■ **ACTIVITY**
Beneath this task is a listing; tally its lines that contain "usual" and give only the total.
□ □ □ □ □ □ □
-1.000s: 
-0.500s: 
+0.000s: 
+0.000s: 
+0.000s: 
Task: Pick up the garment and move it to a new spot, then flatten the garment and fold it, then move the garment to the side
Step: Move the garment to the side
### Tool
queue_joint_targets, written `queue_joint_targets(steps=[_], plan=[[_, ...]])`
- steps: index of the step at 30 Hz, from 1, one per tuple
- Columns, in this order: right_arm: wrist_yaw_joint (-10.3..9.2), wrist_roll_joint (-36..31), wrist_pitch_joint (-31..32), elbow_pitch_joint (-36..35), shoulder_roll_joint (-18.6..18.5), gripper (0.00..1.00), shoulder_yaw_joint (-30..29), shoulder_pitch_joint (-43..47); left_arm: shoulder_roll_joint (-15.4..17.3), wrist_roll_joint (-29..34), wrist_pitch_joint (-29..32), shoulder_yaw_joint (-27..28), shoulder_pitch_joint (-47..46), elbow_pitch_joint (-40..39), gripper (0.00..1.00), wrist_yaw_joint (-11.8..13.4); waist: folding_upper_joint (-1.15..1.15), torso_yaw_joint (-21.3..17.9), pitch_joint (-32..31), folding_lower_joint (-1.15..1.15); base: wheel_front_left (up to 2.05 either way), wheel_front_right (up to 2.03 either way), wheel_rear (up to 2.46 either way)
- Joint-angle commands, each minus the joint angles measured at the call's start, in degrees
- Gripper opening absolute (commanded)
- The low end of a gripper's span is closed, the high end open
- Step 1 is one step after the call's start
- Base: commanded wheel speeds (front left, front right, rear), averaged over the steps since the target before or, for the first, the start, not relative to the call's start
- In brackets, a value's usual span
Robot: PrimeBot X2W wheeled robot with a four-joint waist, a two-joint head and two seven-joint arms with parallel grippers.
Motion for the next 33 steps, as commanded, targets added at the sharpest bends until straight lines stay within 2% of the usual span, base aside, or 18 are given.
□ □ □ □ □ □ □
■ **YOUR SOLUTION**
2